▶ [What is expected]: With the images excluded, set down every line of the listing below exactly.

▶ [Information shown]:
Content starts
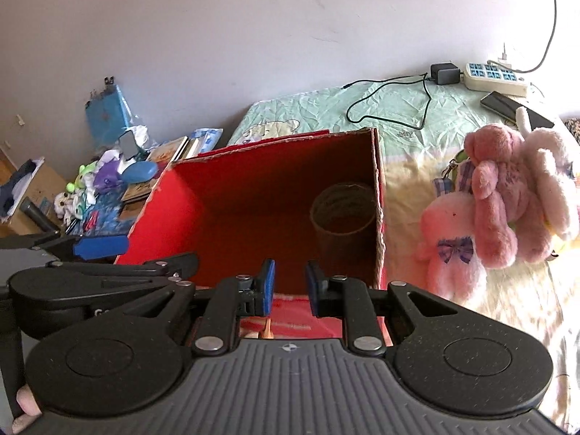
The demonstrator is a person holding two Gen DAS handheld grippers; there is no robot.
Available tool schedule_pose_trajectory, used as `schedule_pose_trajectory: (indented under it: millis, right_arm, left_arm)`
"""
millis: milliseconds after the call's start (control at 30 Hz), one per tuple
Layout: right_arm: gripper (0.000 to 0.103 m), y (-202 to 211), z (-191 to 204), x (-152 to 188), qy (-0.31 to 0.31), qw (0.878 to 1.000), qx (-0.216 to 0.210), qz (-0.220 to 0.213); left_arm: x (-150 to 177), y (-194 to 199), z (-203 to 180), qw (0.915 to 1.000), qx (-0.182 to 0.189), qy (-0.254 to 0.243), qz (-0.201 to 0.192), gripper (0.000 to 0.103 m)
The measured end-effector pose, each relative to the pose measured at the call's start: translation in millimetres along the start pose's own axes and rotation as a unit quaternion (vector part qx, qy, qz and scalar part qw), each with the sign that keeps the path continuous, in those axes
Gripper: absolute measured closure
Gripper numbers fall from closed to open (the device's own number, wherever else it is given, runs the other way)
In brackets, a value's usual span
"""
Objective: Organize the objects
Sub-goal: 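Withdraw the right gripper from the box toward the brown pinecone, then close the right gripper on the brown pinecone and lift it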
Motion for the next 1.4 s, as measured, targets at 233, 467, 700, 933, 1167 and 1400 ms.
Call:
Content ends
▶ [Answer for this exercise]:
The demonstrator is a person holding two Gen DAS handheld grippers; there is no robot.
Available tool schedule_pose_trajectory, used as `schedule_pose_trajectory: (indented under it: millis, right_arm, left_arm)`
"""
millis: milliseconds after the call's start (control at 30 Hz), one per tuple
Layout: right_arm: gripper (0.000 to 0.103 m), y (-202 to 211), z (-191 to 204), x (-152 to 188), qy (-0.31 to 0.31), qw (0.878 to 1.000), qx (-0.216 to 0.210), qz (-0.220 to 0.213); left_arm: x (-150 to 177), y (-194 to 199), z (-203 to 180), qw (0.915 to 1.000), qx (-0.182 to 0.189), qy (-0.254 to 0.243), qz (-0.201 to 0.192), gripper (0.000 to 0.103 m)
The measured end-effector pose, each relative to the pose measured at the call's start: translation in millimetres along the start pose's own axes and rotation as a unit quaternion (vector part qx, qy, qz and scalar part qw), each with the sign that keeps the path continuous, in those axes
Gripper: absolute measured closure
Gripper numbers fall from closed to open (the device's own number, wherever else it is given, runs the other way)
In brackets, a value's usual span
"""
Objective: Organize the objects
Sub-goal: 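Withdraw the right gripper from the box toward the brown pinecone, then close the right gripper on the brown pinecone and lift it
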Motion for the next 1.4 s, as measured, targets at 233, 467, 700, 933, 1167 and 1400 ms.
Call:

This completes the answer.